Tub-slay jury looks evidence in the eye

The giant image of beautiful Sylvie Cachay’s right eye looked out ominously over her accused killer’s trial from a large courtroom screen yesterday — an eerie moment as damning autopsy testimony began in the sensational Soho House tub-strangle case.

“This is People’s Exhibit 100-A, a picture of her right eye,” the city’s acting chief medical examiner, Dr. Barbara Sampson, told a Manhattan jury. “And we’re using forceps to look at the underside of the upper lid of the right eye.”

Accused strangler boyfriend Nicholas Brooks sat writing notes at the defense table as his ex-girlfriend’s magnified, unblinking eye seemed to stare his way.

Brooks was just 24 when he allegedly strangled and drowned the 33-year-old swimsuit designer in their hotel-room bathtub, enraged, prosecutors say, over her plans to dump him.
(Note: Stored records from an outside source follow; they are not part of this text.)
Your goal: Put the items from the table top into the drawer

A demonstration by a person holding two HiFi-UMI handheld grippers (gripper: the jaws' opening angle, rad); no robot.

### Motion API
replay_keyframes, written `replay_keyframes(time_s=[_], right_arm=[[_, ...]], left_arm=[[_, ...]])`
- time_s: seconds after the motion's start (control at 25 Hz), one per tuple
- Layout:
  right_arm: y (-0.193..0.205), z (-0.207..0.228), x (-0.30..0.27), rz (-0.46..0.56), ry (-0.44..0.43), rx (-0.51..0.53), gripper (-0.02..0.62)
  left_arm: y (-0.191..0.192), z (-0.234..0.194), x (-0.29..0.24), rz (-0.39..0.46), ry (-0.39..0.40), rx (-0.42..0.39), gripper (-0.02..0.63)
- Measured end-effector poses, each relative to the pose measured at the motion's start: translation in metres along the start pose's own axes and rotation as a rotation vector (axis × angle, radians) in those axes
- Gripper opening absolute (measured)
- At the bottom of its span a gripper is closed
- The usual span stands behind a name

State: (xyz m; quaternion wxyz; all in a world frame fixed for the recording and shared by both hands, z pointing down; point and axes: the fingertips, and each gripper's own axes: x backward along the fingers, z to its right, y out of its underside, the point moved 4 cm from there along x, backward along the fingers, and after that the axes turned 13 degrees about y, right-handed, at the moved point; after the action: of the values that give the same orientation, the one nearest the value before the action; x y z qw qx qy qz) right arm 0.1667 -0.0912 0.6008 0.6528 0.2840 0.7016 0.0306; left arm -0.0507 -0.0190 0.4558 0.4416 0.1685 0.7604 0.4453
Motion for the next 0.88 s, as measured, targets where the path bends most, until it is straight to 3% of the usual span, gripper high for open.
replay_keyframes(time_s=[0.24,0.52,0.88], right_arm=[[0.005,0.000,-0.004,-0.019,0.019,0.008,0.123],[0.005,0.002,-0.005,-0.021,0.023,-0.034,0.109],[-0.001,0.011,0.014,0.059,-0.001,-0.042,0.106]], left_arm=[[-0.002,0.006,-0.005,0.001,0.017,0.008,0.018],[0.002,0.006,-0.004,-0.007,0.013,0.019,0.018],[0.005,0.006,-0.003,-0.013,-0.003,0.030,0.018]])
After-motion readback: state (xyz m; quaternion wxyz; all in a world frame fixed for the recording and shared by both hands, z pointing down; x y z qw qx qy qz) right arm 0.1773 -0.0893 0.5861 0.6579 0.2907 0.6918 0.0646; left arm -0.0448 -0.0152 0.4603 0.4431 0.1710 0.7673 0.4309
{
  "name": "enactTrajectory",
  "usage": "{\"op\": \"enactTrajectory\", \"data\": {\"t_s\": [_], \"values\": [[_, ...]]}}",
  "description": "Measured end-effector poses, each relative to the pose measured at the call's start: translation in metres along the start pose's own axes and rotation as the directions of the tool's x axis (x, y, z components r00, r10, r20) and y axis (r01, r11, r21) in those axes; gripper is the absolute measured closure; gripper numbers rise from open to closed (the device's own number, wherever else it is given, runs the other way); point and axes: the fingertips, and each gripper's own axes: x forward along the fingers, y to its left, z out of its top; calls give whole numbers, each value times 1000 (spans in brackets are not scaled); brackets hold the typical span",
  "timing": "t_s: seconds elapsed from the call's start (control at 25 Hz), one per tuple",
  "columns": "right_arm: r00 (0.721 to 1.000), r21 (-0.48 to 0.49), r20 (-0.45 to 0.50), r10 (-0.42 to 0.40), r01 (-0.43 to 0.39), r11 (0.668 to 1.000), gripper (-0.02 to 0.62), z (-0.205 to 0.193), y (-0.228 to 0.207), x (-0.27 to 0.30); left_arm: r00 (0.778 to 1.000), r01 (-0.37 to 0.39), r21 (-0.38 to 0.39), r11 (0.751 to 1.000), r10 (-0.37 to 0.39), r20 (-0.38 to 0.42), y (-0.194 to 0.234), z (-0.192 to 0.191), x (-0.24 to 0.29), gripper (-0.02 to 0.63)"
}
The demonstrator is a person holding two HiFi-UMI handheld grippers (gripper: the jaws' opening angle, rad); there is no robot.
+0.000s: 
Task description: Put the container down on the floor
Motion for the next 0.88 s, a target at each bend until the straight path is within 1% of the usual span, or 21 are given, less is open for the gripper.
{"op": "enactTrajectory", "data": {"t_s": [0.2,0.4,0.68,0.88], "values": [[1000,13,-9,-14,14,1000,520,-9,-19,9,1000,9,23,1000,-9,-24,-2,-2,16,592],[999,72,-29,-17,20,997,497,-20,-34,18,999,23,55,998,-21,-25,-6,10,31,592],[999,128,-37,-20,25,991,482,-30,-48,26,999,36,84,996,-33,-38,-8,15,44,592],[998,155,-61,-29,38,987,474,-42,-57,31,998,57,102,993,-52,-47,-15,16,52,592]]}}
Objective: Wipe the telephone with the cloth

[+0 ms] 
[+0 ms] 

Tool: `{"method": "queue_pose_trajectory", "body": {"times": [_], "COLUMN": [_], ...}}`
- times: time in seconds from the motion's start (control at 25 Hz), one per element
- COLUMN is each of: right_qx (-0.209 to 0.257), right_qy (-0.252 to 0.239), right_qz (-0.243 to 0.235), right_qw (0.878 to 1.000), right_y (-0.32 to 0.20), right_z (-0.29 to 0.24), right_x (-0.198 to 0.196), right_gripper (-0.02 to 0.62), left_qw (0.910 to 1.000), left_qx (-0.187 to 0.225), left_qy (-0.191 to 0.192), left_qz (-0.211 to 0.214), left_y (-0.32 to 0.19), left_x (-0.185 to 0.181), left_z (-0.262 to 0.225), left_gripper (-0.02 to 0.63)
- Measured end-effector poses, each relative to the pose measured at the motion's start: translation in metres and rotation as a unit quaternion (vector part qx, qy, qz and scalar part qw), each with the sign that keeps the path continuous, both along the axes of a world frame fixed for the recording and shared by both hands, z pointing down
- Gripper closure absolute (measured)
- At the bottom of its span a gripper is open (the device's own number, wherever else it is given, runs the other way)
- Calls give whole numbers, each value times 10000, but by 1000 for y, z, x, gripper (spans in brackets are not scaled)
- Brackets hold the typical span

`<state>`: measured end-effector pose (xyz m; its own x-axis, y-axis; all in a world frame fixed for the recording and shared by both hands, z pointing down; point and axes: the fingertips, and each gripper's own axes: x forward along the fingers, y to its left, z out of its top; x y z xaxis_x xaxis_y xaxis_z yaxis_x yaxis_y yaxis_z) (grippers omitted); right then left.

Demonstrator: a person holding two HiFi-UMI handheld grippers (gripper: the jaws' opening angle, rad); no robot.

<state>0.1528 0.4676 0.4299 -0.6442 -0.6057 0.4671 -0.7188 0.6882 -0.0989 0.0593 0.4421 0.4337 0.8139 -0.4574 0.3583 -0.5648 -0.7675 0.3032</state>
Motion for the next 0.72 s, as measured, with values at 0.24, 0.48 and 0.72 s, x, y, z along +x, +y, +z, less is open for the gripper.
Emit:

Cachay’s eye and the inside of her eyelids showed the burst blood vessels characteristic of strangulation, the coroner testified, pointing out the dots of red for jurors.

“It made me suspicious that we were dealing with a strangulation,” she said.

The jurors also saw the half-dozen small points of bleeding and bruising inside the dead woman’s mouth — from Brooks’ hand, prosecutors say — and the fingertip-sized bruises on her neck.